Quand le Liberia a connu la paix en 2003, Peter a fait l’hymne “Rape is a crime” (le viol est un crime) pour la campagne contre le viol qui était banal dans la société libérienne. Il a ensuite fait une tournée nationale pour sensibiliser sur le sujet, de même que plusieurs campagnes pour la santé (polio, Ebola, paludisme, etc.). Aux côtés de Youssou Ndour, il a travaillé sur le projet “Roll back Malaria”.

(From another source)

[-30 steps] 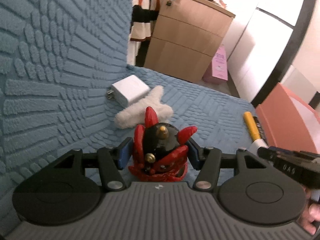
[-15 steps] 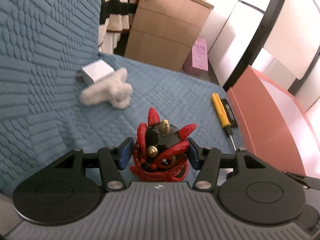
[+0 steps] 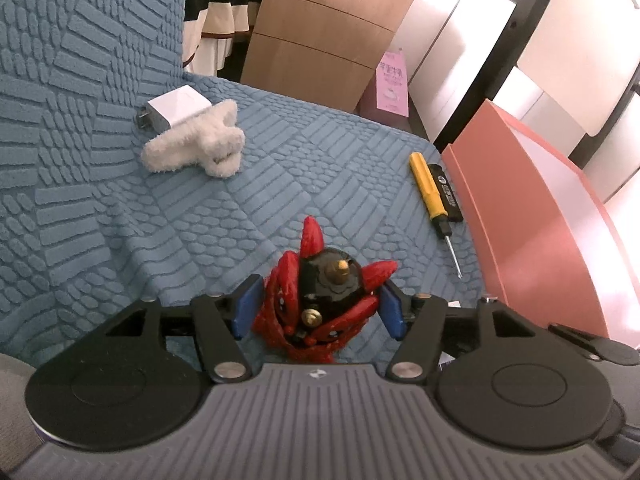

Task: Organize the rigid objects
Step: 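Close the right gripper on the white charger while the left gripper grasps the red figurine, then carry the charger and figurine with both tools over the pink box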

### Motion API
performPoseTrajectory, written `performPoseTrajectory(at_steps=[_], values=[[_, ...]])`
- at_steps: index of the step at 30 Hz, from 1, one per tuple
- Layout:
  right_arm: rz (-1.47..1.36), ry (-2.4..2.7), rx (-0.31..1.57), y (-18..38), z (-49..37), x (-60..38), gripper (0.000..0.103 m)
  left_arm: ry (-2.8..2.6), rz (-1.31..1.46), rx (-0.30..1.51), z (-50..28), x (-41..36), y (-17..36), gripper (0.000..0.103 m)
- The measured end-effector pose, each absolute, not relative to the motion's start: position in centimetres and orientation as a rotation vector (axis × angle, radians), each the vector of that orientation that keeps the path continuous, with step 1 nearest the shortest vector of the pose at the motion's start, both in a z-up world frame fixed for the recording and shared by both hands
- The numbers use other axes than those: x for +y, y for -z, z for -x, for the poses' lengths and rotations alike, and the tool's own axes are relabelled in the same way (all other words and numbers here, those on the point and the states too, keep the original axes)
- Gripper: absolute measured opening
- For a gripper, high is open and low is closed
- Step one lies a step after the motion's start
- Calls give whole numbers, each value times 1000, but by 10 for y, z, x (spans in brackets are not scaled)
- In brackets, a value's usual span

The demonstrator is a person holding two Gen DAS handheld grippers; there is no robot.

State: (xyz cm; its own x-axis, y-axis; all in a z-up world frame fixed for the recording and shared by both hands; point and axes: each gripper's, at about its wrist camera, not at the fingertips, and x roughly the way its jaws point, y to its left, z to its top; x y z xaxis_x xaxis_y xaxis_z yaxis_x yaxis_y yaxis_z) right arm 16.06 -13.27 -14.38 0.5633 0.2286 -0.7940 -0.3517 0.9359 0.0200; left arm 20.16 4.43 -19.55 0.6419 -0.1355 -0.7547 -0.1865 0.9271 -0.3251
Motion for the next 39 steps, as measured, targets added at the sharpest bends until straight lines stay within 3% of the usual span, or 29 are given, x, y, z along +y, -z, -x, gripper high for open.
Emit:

Les conflits le suivent pourtant au pays de Houphouët-Boigny, avec le coup d’État en 1999. Peter Cole décide alors de s’installer au Sénégal. Ici, l’artiste fait sa vie avec une Sénégalaise. Une union dont sont issues deux filles de 18 et 13 ans. Divorcé, en train de refaire sa vie, il n’en reste pas moins attaché au ‘’pays de la Téranga’’, occupé à ‘’faire l’éducation de mes filles qui vivent avec moi, même si elles préfèrent être avec leur grand-mère maternelle dès que l’occasion se présente’’.

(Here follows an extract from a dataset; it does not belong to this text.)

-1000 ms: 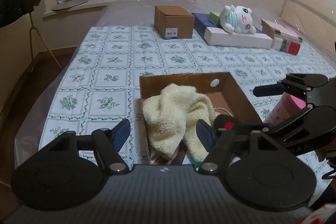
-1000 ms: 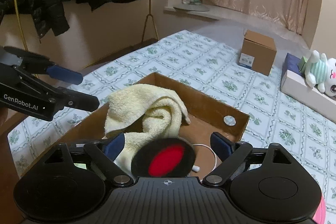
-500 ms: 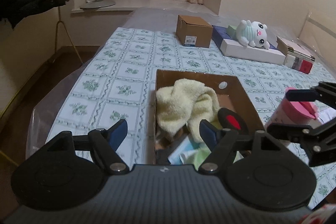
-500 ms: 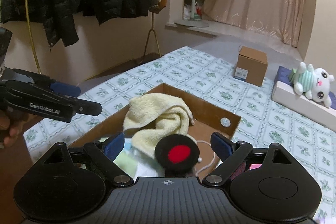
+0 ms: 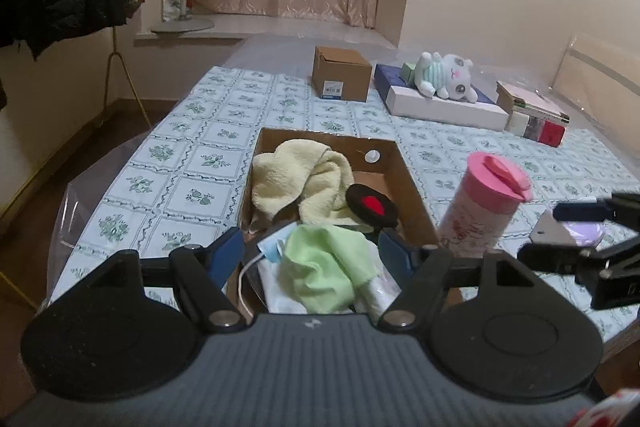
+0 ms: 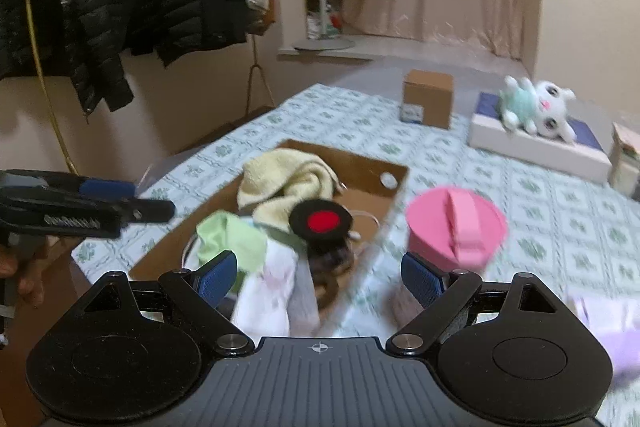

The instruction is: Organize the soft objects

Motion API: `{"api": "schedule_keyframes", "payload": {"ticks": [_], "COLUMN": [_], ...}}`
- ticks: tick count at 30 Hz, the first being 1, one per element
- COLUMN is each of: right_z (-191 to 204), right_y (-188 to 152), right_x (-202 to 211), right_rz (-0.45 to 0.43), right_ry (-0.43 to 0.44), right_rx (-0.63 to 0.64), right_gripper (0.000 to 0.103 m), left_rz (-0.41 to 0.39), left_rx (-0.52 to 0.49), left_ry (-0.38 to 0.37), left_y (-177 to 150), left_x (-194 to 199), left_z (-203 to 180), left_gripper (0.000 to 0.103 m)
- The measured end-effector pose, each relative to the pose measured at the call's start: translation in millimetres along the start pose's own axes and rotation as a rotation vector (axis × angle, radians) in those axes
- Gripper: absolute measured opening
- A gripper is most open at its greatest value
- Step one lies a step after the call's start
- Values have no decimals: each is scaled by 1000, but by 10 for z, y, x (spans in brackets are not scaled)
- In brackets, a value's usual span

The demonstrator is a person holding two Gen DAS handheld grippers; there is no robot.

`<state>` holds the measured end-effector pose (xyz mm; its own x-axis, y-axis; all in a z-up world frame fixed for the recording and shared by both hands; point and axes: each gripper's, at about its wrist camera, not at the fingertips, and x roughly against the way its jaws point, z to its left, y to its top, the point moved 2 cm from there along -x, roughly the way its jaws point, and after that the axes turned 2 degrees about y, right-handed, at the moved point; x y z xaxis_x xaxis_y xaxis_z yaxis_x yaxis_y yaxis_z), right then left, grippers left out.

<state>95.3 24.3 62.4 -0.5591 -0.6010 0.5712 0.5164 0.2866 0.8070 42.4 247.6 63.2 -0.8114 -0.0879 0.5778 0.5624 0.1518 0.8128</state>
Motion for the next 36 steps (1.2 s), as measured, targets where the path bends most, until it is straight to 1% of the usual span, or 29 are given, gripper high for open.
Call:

Mettre son expérience au service de la musique sénégalaise

L’histoire d’amour entre Peter Cole et la musique sénégalaise est loin de se limiter à ‘’Sen Petit Gallé’’ et aux collaborations avec Prince Arts. ‘’Let it go’’ et l’album qu’il annonce viennent relancer une carrière musicale, ‘’après une pause provoquée par des événements dans ma vie personnelle.’’ L’artiste espère s’imposer davantage sur la scène musicale sénégalaise et faire plein de featuring avec des artistes sénégalais. Mais il souhaite surtout mettre son expérience au service de la musique sénégalaise. ‘’Aujourd’hui, on dirait qu’il n'y a que la place pour la musique qui fait danser en Afrique. À mon avis, ça limite le génie des artistes africains et sénégalais. On a beaucoup d’autres rythmes qu’on n’entend jamais dans les genres musicaux de nos pays. Il est temps que les journaux et émissions consacrés à la musique africaine cherchent des œuvres originales et les fassent entendre. Si l’on écoutait que de la musique en boîte de nuit, peut-être des artistes comme Yandé Codou Sène n'auraient jamais été découverts’’, estime-t-il.

Celui qui se réjouit du travail effectué par la Sodav (Société sénégalaise du droit d’auteur et des droits voisins) appelle les autorités publiques à développer plus de mécanismes pour protéger les œuvres des artistes et à  créer des festivals pour favoriser l’expression de la diversité artistique.